Walk&Talk also includes several solo exhibitions from artists who were in residence during previous editions of the festival. In 2015, João Paulo Serafim worked with the natural history collection at the Museu Carlos Machado, which at the time was closed for renovation. Serafim photographed the objects being readied for storage or repair, capturing them in bizarre attitudes: a suspended bandaged crocodile; a peacock propped up on a pile of polystyrene and folded newspapers; a melancholy deer resting its head against the wall, cushioned against a piece of foam. Exhibited alongside the redisplayed collection Serafim’s work explores the imperialist and colonial agenda of natural history collections and the changing tastes and politics behind their display, blurring the boundary between public and private space within the museum and highlighting elements of display that are not meant to be the centre of attention.
‘A Matriz e o Intervalo’ (The Matrix and the Interval) by Carla Cabanas considers the role of photography in maintaining and transmitting memories. During her residency at the festival last year Cabanas spent time in the Instituto Cultural de Ponta Delgada, where she became interested in an archive from the early 20th century of re-photographed photographs depicting scenes from everyday life. Cabanas digitally removed the original subject of the photographs leaving only the edges and emphasising details of the process through which the image was reproduced, such as the drawing pins used to hold the photographs in place. By removing the original subject, she creates a haunting white space, a blankness that in our image saturated culture forces the viewer to focus on the photographic act itself.
A group exhibition curated by Diana Marincu ‘Message in a Bottle’ features work that uses fictional and imagined spaces to explore the idea of geographic isolation and the desire to find connection.
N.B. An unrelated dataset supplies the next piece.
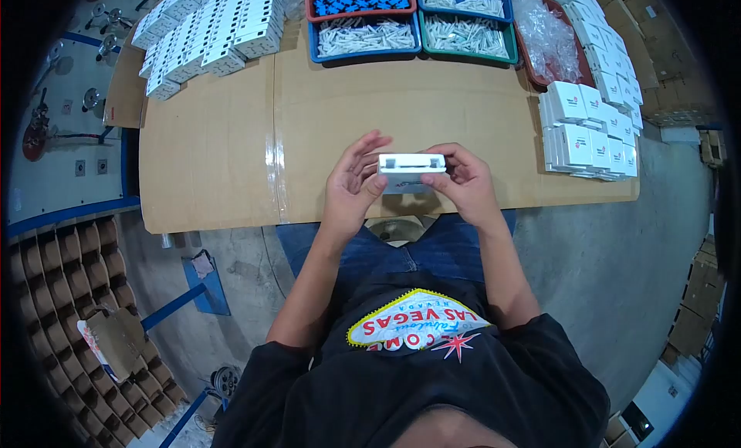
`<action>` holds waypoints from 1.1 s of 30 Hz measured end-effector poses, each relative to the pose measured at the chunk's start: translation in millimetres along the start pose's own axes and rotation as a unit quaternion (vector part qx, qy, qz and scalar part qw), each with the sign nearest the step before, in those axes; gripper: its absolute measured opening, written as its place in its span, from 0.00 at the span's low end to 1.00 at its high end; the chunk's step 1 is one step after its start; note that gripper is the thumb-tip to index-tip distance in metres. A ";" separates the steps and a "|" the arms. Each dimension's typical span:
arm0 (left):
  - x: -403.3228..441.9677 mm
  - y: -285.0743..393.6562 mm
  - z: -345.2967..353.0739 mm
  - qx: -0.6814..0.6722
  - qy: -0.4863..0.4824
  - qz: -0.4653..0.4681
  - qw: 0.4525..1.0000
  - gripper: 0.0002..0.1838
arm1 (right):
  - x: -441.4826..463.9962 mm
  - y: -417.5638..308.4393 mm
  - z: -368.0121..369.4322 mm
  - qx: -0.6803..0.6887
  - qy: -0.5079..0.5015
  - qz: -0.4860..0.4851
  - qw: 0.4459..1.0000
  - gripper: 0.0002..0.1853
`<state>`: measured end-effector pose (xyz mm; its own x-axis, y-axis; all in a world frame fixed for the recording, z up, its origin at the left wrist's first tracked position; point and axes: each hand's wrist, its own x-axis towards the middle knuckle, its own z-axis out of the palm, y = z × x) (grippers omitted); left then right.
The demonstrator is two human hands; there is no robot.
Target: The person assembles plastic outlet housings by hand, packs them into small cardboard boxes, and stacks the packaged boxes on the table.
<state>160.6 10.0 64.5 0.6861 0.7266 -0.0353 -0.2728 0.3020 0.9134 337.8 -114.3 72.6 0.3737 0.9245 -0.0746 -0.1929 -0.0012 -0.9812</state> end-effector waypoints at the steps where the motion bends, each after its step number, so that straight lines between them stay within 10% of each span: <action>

Diana Vidrascu’s film ‘What time is made of’ (2017) blends fact and fiction combining almost abstract images of the natural environment with found audio of her being taught to speak by her grandfather. ‘Searching for a[n exhibition] space [aug. 1981]’ (2014) by Silvia Amancei and Bogdan Armanu documents an imagined performance work from the 1980s, playing on the cliché of an obsessive Romanian desire to emigrate and escape a peripheral location. ‘Message in a Bottle’, and the festival more broadly, reveal the peripheral as an illusory, relative and political concept, demonstrating that despite its geographic remoteness, the Azores should not be considered peripheral but a central meeting place.